Awareness of diabetes and how to manage it is very low in this group, but due to their changing life-style they are at high risk for developing the disease. In addition, they lack access to health care facilities where personnel are trained in the detection and management of diabetes.
To create awareness about diabetes and other non-communicable diseases, to screen 14,000 high risk people for diabetes and to promote healthy life-style among the indigenous men, women and children of Nagaland, India.
Through events at market places, schools and community halls awareness about diabetes and other non-communicable diseases will be raised and healthy lifestyles promoted among indigenous peoples in the Mokokchung district. The events will focus on the causes and effects of diabetes, diabetes complications and management, and life-style modifications.

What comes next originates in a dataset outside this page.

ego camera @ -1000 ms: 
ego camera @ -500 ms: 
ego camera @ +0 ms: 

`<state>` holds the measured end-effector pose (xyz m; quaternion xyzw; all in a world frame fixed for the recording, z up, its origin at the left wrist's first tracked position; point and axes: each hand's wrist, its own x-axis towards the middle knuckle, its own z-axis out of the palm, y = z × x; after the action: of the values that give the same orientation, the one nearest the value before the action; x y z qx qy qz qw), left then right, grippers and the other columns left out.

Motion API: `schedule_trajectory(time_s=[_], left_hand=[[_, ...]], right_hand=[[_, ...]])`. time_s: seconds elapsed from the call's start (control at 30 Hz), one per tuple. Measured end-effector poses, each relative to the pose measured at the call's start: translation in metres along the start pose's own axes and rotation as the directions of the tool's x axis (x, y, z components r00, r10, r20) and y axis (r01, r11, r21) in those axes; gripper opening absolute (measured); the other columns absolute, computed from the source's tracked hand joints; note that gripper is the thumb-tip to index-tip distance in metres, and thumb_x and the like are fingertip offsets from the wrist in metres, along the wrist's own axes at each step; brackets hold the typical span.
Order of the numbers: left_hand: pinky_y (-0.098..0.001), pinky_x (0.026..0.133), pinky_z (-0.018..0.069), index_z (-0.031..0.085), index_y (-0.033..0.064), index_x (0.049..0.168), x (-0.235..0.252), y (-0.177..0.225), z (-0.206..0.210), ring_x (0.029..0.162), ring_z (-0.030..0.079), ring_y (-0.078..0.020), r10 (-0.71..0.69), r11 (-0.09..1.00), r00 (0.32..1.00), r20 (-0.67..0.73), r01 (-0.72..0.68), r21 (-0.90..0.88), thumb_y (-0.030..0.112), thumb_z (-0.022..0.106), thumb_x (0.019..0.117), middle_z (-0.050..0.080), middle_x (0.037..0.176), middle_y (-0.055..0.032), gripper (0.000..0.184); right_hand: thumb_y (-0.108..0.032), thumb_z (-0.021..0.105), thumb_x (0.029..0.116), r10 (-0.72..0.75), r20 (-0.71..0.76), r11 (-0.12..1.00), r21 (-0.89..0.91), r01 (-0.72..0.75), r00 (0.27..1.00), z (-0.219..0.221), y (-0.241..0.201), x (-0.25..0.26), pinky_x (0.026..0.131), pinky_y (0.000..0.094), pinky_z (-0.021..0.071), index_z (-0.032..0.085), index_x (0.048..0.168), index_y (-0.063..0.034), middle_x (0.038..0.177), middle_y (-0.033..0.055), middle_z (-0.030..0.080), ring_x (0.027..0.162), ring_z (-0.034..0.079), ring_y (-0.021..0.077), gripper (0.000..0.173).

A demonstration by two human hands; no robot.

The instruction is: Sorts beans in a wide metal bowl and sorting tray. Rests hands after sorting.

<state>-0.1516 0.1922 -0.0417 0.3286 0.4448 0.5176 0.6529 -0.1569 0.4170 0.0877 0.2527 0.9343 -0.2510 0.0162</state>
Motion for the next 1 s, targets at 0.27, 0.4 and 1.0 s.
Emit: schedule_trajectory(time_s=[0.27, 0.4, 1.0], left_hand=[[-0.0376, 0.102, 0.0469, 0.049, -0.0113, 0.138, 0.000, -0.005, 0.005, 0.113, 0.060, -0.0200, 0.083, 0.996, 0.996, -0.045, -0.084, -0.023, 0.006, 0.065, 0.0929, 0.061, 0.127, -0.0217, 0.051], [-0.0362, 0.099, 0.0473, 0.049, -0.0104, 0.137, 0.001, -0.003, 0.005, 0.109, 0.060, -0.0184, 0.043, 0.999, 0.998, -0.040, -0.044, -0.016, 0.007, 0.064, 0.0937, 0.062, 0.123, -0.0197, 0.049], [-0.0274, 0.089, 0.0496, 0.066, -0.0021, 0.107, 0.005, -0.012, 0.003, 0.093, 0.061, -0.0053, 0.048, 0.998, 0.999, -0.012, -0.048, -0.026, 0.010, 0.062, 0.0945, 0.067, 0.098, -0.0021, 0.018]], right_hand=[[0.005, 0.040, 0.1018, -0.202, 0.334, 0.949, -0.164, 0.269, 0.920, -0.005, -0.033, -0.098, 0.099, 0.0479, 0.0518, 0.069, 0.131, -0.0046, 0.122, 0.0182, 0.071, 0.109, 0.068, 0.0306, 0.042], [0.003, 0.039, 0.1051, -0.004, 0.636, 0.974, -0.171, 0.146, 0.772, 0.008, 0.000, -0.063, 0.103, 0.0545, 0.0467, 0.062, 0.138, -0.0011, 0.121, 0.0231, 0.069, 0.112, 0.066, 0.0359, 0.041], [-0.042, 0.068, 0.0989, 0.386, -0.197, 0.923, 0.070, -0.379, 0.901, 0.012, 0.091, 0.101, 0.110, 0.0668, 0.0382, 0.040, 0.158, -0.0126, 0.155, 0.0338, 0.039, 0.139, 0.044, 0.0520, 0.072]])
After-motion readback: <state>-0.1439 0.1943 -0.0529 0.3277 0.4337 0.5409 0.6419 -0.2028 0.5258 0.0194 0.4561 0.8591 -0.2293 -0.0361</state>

At-risk persons will be detected based on age, BMI, waist circumference and family history and screened for diabetes via fasting blood sugar tests. They will subsequently be referred to the district hospital for care and treatment. Those diagnosed with diabetes will be offered follow-up by trained HCPs and local partner societies.
The project will also carry out capacity building of doctors and community health workers, including traditional healers, on diabetes prevention, care and management.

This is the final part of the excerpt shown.